__WHAT THE TASK REQUIRES__:
Nothing but the exact text of the entries should appear in your answer; pictures stay out.

BEGIN EXCERPTED DATA

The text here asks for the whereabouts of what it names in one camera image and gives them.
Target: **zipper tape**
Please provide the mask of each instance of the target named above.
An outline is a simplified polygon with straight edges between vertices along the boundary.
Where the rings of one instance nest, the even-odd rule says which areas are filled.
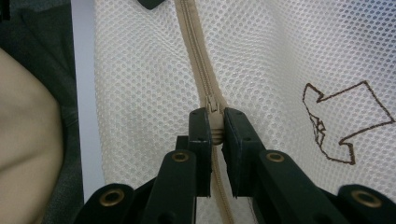
[[[198,11],[194,0],[176,0],[177,18],[184,43],[191,62],[195,84],[198,89],[200,104],[206,107],[209,117],[212,142],[214,145],[222,143],[224,131],[223,111],[227,102],[221,94],[216,81],[213,67],[207,55],[205,40]],[[233,223],[233,215],[220,176],[219,161],[216,147],[212,152],[212,169],[215,184],[214,195],[218,202],[223,223]]]

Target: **zipper slider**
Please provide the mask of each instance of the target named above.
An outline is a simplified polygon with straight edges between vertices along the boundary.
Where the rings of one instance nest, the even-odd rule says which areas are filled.
[[[212,143],[214,146],[220,145],[223,142],[224,117],[220,112],[220,104],[215,96],[206,96],[206,109],[212,132]]]

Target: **white fabric panel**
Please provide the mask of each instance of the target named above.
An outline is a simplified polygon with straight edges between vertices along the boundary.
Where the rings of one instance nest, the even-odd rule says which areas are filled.
[[[267,148],[289,153],[332,193],[357,183],[396,200],[392,1],[196,5],[222,93]],[[136,188],[187,133],[198,94],[173,1],[148,11],[96,0],[95,17],[105,178]],[[254,222],[248,201],[238,202],[235,222]],[[219,223],[213,200],[200,199],[198,209],[202,223]]]

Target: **dark gray surface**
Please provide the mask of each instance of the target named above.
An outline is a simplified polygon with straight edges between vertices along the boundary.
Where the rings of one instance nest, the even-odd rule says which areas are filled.
[[[21,8],[30,8],[34,11],[42,11],[68,3],[70,3],[70,0],[10,0],[9,12],[11,17],[13,17],[18,14],[18,11]]]
[[[64,163],[43,223],[73,223],[83,205],[78,107],[70,5],[23,9],[0,23],[0,48],[36,76],[58,101]]]

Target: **brown outline drawing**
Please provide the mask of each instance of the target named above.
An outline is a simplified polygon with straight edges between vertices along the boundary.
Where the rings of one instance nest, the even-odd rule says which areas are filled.
[[[342,160],[338,160],[338,159],[331,158],[331,157],[329,157],[329,155],[328,155],[328,154],[323,150],[323,148],[322,148],[323,139],[324,139],[324,137],[326,136],[326,133],[324,132],[324,131],[326,131],[326,128],[324,127],[323,121],[321,121],[320,118],[318,118],[318,117],[314,116],[313,114],[311,114],[311,112],[309,111],[308,106],[307,106],[306,103],[305,103],[305,94],[306,94],[306,90],[307,90],[308,87],[309,87],[309,88],[311,88],[313,91],[315,91],[315,92],[317,92],[317,93],[319,94],[319,98],[317,99],[317,104],[318,104],[318,103],[320,103],[320,102],[327,101],[327,100],[333,98],[334,96],[337,96],[337,95],[339,95],[339,94],[342,94],[342,93],[344,93],[344,92],[346,92],[346,91],[350,91],[350,90],[352,90],[352,89],[358,87],[359,85],[365,85],[365,86],[367,87],[367,89],[370,91],[370,93],[371,93],[371,94],[373,95],[373,97],[375,98],[375,101],[379,104],[379,106],[385,111],[385,113],[387,114],[387,116],[390,118],[390,121],[383,122],[383,123],[380,123],[380,124],[376,124],[376,125],[370,126],[370,127],[368,127],[368,128],[361,129],[361,130],[359,130],[359,131],[357,131],[357,132],[355,132],[355,133],[352,133],[352,134],[350,134],[350,135],[348,135],[348,136],[346,136],[346,137],[343,137],[343,138],[338,142],[338,145],[340,145],[340,146],[342,146],[342,145],[348,146],[348,148],[349,148],[350,161],[342,161]],[[388,112],[388,110],[381,104],[381,102],[379,102],[378,98],[377,98],[376,95],[374,94],[374,91],[371,89],[370,85],[368,84],[368,82],[367,82],[366,80],[364,80],[364,81],[362,81],[362,82],[360,82],[360,83],[358,83],[358,84],[356,84],[356,85],[354,85],[354,86],[352,86],[352,87],[349,87],[349,88],[347,88],[347,89],[345,89],[345,90],[343,90],[343,91],[339,91],[339,92],[337,92],[337,93],[335,93],[335,94],[333,94],[333,95],[330,95],[330,96],[328,96],[328,97],[324,97],[324,96],[325,96],[325,95],[323,94],[323,92],[319,91],[319,90],[318,90],[316,87],[314,87],[311,83],[307,83],[307,84],[305,85],[304,94],[303,94],[303,103],[304,103],[304,105],[305,105],[306,111],[307,111],[308,114],[309,114],[309,119],[311,120],[311,122],[312,122],[312,124],[313,124],[313,126],[314,126],[313,128],[314,128],[315,142],[318,144],[318,146],[319,146],[319,148],[320,148],[320,151],[326,156],[326,159],[328,159],[329,161],[338,161],[338,162],[342,162],[342,163],[354,165],[354,164],[356,163],[356,162],[355,162],[354,147],[353,147],[353,144],[351,144],[351,143],[346,143],[346,140],[349,139],[349,138],[351,138],[351,137],[353,137],[353,136],[355,136],[355,135],[357,135],[357,134],[364,133],[364,132],[369,131],[369,130],[372,130],[372,129],[374,129],[374,128],[377,128],[377,127],[384,126],[384,125],[391,124],[391,123],[394,123],[394,122],[395,122],[395,119],[390,115],[390,113]]]

END EXCERPTED DATA

__TASK RESPONSE__:
The text here asks for the whereabouts of what it names in one camera image and gives them.
Target: **zipper tape**
Please provide the mask of each instance of the target named above.
An outline is a simplified polygon with straight edges between vertices along the boundary.
Where the rings of one instance nest, the even-odd rule says which areas are filled.
[[[198,11],[194,0],[176,0],[177,18],[184,43],[191,62],[195,84],[198,89],[200,104],[206,107],[209,117],[212,142],[214,145],[222,143],[224,131],[223,111],[227,102],[221,94],[216,81],[213,67],[207,55],[205,40]],[[233,223],[233,215],[220,176],[219,161],[216,147],[212,152],[212,169],[215,184],[214,195],[218,202],[223,223]]]

Target: **zipper slider**
Please provide the mask of each instance of the target named above.
An outline is a simplified polygon with straight edges between vertices along the boundary.
Where the rings of one instance nest, the even-odd rule says which areas are filled.
[[[212,143],[214,146],[220,145],[223,142],[224,117],[220,112],[220,104],[215,96],[206,96],[206,109],[212,132]]]

Target: **white fabric panel**
Please provide the mask of each instance of the target named above.
An outline is a simplified polygon with straight edges between vertices along the boundary.
Where the rings of one instance nest, the even-odd rule says which areas are filled.
[[[267,148],[289,153],[332,193],[357,183],[396,200],[392,1],[196,5],[222,93]],[[136,188],[187,133],[198,94],[173,1],[148,11],[96,0],[95,17],[105,178]],[[254,222],[248,201],[238,202],[235,222]],[[219,223],[213,200],[200,199],[198,209],[202,223]]]

Target: **dark gray surface**
Please provide the mask of each instance of the target named above.
An outline is a simplified polygon with straight edges between vertices along the boundary.
Where the rings of one instance nest, the even-odd rule says which areas are filled.
[[[21,8],[30,8],[34,11],[42,11],[68,3],[70,3],[70,0],[10,0],[9,12],[11,17],[13,17],[18,14],[18,11]]]
[[[64,163],[43,223],[73,223],[83,205],[78,107],[70,5],[23,9],[0,23],[0,48],[36,76],[58,101]]]

Target: **brown outline drawing**
Please provide the mask of each instance of the target named above.
An outline is a simplified polygon with straight edges between vertices along the boundary.
Where the rings of one instance nest, the even-odd rule says which areas are filled.
[[[342,160],[338,160],[338,159],[331,158],[331,157],[329,157],[329,155],[328,155],[328,154],[323,150],[323,148],[322,148],[323,139],[324,139],[324,137],[326,136],[326,133],[324,132],[324,131],[326,131],[326,128],[324,127],[323,121],[321,121],[320,118],[318,118],[318,117],[314,116],[313,114],[311,114],[311,112],[309,111],[308,106],[307,106],[306,103],[305,103],[305,94],[306,94],[306,90],[307,90],[308,87],[309,87],[309,88],[311,88],[313,91],[315,91],[315,92],[317,92],[317,93],[319,94],[319,98],[317,99],[317,104],[318,104],[318,103],[320,103],[320,102],[327,101],[327,100],[333,98],[334,96],[337,96],[337,95],[339,95],[339,94],[342,94],[342,93],[344,93],[344,92],[346,92],[346,91],[350,91],[350,90],[352,90],[352,89],[358,87],[359,85],[365,85],[365,86],[367,87],[367,89],[370,91],[370,93],[371,93],[371,94],[373,95],[373,97],[375,98],[375,101],[379,104],[379,106],[385,111],[385,113],[387,114],[387,116],[390,118],[390,121],[383,122],[383,123],[380,123],[380,124],[376,124],[376,125],[370,126],[370,127],[368,127],[368,128],[361,129],[361,130],[359,130],[359,131],[357,131],[357,132],[355,132],[355,133],[352,133],[352,134],[350,134],[350,135],[348,135],[348,136],[346,136],[346,137],[343,137],[343,138],[338,142],[338,145],[340,145],[340,146],[342,146],[342,145],[348,146],[348,148],[349,148],[350,161],[342,161]],[[388,112],[388,110],[381,104],[381,102],[379,102],[378,98],[377,98],[376,95],[374,94],[374,91],[371,89],[370,85],[368,84],[368,82],[367,82],[366,80],[364,80],[364,81],[362,81],[362,82],[360,82],[360,83],[358,83],[358,84],[356,84],[356,85],[354,85],[354,86],[352,86],[352,87],[349,87],[349,88],[347,88],[347,89],[345,89],[345,90],[343,90],[343,91],[339,91],[339,92],[337,92],[337,93],[335,93],[335,94],[333,94],[333,95],[330,95],[330,96],[328,96],[328,97],[324,97],[324,96],[325,96],[325,95],[323,94],[323,92],[319,91],[319,90],[318,90],[316,87],[314,87],[311,83],[307,83],[307,84],[305,85],[304,94],[303,94],[303,103],[304,103],[304,105],[305,105],[306,111],[307,111],[308,114],[309,114],[309,119],[311,120],[311,122],[312,122],[312,124],[313,124],[313,126],[314,126],[313,128],[314,128],[315,142],[318,144],[318,146],[319,146],[319,148],[320,148],[320,151],[326,156],[326,159],[328,159],[329,161],[338,161],[338,162],[342,162],[342,163],[354,165],[354,164],[356,163],[356,162],[355,162],[354,147],[353,147],[353,144],[351,144],[351,143],[346,143],[346,140],[349,139],[349,138],[351,138],[351,137],[353,137],[353,136],[355,136],[355,135],[357,135],[357,134],[364,133],[364,132],[369,131],[369,130],[372,130],[372,129],[374,129],[374,128],[377,128],[377,127],[384,126],[384,125],[391,124],[391,123],[394,123],[394,122],[395,122],[395,119],[390,115],[390,113]]]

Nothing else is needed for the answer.